DATASET CONTENT –
*** Begin section ***
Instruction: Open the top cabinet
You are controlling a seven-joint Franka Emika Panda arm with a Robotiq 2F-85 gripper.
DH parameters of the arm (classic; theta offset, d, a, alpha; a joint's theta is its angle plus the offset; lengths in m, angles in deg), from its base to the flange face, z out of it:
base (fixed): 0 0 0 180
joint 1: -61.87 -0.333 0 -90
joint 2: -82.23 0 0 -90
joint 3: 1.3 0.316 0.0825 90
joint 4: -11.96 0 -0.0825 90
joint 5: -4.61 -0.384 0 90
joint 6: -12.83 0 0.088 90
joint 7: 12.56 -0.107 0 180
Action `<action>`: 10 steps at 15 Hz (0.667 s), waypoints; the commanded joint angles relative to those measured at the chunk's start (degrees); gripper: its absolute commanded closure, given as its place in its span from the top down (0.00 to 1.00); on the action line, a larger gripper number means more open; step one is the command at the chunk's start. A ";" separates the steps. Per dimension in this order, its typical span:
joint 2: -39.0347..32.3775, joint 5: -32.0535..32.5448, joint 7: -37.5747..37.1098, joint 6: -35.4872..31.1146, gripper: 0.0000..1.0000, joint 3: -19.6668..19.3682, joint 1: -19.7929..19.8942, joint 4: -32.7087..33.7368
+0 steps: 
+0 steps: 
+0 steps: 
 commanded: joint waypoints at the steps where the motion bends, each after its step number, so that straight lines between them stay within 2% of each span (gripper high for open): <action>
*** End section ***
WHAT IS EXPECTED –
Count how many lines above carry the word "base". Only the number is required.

ANSWER TO THIS PROBLEM –
2